# PROBLEM
Word for word, please restate the lines from the beginning of the data through the line in which "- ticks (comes" appears.

══════════

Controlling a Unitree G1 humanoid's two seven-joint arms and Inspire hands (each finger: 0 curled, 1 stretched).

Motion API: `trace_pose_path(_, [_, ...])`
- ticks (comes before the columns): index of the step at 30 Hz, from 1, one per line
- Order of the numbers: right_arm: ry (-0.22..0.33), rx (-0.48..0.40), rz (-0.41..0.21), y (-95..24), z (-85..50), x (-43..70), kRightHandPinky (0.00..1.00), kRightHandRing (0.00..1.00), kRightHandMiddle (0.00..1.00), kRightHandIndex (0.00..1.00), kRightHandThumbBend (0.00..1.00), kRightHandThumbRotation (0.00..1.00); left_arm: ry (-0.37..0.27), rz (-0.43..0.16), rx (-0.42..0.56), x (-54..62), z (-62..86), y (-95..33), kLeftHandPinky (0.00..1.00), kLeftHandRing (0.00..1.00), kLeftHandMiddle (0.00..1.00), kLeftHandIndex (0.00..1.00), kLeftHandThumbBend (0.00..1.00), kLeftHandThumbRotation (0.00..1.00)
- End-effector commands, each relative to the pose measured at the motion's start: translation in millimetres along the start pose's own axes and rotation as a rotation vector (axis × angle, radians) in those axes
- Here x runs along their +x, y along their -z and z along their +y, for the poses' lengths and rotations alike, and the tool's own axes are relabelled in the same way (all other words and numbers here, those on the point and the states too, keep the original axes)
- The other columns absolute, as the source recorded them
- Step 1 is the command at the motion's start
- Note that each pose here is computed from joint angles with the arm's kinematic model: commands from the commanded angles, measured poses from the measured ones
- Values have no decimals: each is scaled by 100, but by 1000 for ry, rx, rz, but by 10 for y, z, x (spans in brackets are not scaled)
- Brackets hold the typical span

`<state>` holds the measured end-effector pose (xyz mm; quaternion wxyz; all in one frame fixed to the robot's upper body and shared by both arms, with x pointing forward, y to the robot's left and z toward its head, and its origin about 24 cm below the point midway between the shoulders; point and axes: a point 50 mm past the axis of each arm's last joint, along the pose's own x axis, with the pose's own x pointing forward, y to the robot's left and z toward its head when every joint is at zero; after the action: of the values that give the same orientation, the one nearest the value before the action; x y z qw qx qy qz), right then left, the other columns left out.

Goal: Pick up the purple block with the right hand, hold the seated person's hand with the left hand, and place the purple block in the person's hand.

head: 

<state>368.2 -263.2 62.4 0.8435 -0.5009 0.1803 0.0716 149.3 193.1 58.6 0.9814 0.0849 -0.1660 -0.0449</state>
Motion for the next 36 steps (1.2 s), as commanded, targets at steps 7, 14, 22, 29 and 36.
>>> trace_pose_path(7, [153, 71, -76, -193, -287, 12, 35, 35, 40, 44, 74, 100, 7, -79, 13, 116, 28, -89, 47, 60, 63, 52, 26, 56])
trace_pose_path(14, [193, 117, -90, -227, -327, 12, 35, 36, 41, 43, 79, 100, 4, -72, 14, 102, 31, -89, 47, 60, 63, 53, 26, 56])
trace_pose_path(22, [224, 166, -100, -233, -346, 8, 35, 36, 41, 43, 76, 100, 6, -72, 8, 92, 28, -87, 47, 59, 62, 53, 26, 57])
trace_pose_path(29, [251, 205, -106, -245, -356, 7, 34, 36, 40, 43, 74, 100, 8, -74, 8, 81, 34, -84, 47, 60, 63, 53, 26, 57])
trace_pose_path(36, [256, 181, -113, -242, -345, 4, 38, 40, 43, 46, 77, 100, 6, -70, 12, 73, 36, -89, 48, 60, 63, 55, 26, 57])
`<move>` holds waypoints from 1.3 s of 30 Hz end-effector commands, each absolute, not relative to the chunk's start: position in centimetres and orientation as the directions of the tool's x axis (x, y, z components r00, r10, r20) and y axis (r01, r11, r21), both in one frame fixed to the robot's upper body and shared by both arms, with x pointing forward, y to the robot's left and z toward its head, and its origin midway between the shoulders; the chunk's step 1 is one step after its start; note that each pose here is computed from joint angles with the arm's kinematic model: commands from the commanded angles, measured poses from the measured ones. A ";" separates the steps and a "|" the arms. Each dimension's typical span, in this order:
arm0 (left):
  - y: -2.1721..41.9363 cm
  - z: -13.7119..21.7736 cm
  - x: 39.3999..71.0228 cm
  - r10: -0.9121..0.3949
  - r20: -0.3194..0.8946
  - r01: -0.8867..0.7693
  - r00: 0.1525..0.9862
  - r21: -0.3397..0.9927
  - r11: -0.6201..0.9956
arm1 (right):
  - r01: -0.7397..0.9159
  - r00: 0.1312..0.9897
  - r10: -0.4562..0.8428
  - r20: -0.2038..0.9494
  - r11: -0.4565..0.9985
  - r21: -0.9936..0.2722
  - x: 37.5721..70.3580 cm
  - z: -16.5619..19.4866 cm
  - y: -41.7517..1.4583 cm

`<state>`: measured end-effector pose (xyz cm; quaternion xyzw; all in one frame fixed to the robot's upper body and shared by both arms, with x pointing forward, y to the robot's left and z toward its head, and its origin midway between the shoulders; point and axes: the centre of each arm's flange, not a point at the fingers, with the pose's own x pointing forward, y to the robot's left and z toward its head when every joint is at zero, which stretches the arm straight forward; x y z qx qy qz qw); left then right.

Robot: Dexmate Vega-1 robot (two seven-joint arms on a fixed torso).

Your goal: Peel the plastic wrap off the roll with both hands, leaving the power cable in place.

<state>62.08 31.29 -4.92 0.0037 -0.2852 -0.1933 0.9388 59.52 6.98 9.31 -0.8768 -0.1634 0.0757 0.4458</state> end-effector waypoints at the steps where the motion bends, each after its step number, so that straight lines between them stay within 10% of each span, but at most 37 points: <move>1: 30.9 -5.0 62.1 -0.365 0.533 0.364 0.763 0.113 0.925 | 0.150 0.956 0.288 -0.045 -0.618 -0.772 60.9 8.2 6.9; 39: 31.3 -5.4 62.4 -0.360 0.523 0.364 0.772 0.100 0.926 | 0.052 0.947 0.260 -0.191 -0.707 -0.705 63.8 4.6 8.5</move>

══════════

# TASK SOLUTION
Controlling a Unitree G1 humanoid's two seven-joint arms and Inspire hands (each finger: 0 curled, 1 stretched).

Motion API: `trace_pose_path(_, [_, ...])`
- ticks (comes before the columns): index of the step at 30 Hz, from 1, one per line

The exercise has now been completed.